Nou Mestalla (/ca-valencia/) is a partially built football stadium in Valencia, Spain, intended as a replacement for Valencia’s current stadium, the Mestalla. The basic concrete structure of the stadium was built between August 2007 and February 2009, but work was then halted for financial reasons. Following multiple redesigns the final capacity will be 70,044 with construction work eventually resumed in January 2025.

The stadium architects are Reid Fenwick Asociados and ArupSport, and the cost is estimated between €250 million and €300 million. The design features a futuristic exterior, clad in aluminium and an interior of wood. It is being built on the site of a former factory in the neighbourhood of Benicalap.

==History==
The plans for the new stadium were unveiled on 10 November 2006, by former president Juan Soler and the club who unveiled details about the stadium and presented a short film about the stadium at the Museu Príncipe Felipe in Valencia. The work on the Nou Mestalla began in August 2007, with an intention to complete in early summer 2009, in time for the 2009–10 season. Planned capacity was around 80,000.

On 26 May 2008, four construction workers lost their lives following the collapse of some scaffolding on the Nou Mestalla site. A five-minute silence, called for by the Unión General de Trabajadores and Workers' Commissions trade unions, was observed throughout the Valencian Community in all sectors of industry.

Construction on the stadium was suspended in February 2009, due to the club struggling financially. Valencia announced in December 2011 that it had negotiated a deal with Bankia to complete the stadium and transfer the old Mestalla property to the bank, and that it expected to complete the stadium in approximately two years, but this deal later collapsed.
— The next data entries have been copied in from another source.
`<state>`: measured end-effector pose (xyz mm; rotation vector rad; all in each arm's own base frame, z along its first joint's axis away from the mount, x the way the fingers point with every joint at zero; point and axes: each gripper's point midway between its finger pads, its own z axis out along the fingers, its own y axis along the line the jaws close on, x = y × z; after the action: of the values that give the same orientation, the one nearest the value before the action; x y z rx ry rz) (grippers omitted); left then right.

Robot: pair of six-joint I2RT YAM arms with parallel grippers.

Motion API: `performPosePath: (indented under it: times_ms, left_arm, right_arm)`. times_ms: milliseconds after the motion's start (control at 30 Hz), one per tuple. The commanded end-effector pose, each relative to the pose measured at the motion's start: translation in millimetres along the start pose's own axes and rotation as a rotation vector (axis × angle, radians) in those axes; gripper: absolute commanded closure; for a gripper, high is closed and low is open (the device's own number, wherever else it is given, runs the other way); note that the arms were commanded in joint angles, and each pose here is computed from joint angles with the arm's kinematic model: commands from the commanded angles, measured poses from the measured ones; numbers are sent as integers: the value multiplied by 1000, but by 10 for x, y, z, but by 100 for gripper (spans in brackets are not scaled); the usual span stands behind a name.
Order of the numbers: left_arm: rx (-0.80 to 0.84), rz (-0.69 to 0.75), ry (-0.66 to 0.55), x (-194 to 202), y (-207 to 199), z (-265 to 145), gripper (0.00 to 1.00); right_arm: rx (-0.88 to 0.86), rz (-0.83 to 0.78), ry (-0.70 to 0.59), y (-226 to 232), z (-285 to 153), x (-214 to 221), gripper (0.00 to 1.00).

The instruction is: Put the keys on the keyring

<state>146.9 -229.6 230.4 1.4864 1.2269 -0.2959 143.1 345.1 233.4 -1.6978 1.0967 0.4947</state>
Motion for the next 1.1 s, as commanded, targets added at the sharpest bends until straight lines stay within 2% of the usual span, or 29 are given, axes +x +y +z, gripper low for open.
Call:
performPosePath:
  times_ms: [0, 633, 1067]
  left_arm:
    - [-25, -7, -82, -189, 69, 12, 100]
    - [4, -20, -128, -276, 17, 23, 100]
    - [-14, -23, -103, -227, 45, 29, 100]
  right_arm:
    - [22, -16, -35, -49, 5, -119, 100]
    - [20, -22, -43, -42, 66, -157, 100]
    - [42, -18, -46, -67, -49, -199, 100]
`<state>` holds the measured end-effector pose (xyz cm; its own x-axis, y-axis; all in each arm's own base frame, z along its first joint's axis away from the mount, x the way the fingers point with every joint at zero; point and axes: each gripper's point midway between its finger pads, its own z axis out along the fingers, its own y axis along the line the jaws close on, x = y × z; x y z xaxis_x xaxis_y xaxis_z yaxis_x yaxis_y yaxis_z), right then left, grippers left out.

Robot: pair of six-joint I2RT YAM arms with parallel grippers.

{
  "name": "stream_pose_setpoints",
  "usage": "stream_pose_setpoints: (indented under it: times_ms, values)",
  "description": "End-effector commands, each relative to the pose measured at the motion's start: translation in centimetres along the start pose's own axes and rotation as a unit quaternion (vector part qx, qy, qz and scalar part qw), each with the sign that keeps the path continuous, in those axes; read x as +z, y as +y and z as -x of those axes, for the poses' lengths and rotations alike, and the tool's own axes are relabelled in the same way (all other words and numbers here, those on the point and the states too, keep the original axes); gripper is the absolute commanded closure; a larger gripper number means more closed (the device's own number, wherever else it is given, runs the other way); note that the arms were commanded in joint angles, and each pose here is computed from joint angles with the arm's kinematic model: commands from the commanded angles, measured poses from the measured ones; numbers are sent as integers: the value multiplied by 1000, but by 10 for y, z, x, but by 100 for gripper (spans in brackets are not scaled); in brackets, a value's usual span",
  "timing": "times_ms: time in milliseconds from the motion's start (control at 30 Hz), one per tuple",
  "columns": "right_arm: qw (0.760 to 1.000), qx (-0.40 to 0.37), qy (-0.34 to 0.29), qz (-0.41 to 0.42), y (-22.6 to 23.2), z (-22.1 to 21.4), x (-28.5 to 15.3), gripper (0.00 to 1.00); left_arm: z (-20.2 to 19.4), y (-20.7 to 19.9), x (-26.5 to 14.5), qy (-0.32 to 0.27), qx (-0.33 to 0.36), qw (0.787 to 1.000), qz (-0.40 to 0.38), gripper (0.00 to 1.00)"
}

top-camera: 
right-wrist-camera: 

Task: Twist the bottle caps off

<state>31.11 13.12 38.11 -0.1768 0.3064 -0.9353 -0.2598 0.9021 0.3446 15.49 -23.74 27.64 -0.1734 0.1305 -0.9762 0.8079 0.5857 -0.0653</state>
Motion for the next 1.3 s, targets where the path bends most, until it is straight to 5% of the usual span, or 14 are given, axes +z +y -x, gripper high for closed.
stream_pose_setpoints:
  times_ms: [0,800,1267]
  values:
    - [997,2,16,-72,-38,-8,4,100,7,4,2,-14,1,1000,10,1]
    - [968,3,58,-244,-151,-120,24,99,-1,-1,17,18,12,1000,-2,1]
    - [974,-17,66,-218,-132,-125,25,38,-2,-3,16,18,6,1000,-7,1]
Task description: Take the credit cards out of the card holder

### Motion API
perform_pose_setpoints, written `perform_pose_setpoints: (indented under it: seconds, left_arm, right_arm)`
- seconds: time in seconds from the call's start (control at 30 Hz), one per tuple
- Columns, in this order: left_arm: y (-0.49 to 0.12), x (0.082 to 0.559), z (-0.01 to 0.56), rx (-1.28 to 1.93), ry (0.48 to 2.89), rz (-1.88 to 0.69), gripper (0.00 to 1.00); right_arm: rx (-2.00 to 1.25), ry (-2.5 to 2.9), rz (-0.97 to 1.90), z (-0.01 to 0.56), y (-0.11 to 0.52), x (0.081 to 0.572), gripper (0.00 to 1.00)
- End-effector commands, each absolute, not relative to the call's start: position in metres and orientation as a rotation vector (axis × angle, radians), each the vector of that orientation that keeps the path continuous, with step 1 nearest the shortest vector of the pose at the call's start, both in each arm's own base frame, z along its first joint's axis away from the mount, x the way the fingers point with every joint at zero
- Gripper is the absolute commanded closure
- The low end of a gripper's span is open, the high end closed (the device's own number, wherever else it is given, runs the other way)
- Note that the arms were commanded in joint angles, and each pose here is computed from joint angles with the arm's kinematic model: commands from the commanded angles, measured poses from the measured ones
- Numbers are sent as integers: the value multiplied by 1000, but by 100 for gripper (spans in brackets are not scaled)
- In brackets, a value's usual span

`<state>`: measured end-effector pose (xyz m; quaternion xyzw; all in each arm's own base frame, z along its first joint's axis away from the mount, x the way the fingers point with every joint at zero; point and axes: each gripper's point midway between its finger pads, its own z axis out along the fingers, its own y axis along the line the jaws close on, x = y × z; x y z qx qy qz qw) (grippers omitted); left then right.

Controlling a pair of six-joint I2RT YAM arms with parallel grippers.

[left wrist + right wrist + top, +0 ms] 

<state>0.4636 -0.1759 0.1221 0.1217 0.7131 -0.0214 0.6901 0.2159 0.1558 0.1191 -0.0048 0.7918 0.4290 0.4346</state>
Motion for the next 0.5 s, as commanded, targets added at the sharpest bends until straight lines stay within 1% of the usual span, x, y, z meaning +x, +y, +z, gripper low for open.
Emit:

An updated redesign, by Fenwick Iribarren Architects, was put forward in November 2013. The capacity was to be reduced to 61,500, the underground car park reduced in size, and the original roof and elaborate façade to be scaled back, but no date was given for when construction would restart. Valencia began negotiations with Ayuntamiento of Valencia in October 2017 to renew and restart the project. Further design modifications were proposed, reducing to a capacity of 54,000 seats.

A new project to complete stadium construction was presented by then-club president Anil Murthy to President of the Generalitat Valenciana, Ximo Puig, in December 2021. This saw another change in design, reducing capacity further to somewhere between 43,000 and 50,000 seats. The stadium was included in RFEF's original bid for Spain, Portugal, and Morocco to host the 2030 FIFA World Cup in 2022, but did not make the final list when they were unveiled in July 2024 although it later joined in March 2026.

After a hiatus of almost 16 years, construction on the Nou Mestalla stadium recommenced in January 2025. Valencia are currently targeting moving into the completed stadium for the 2027–28 season. In June 2025, the club completed a €322 million financing package to resume and complete the stadium project, backed by major institutions including Goldman Sachs and La Liga.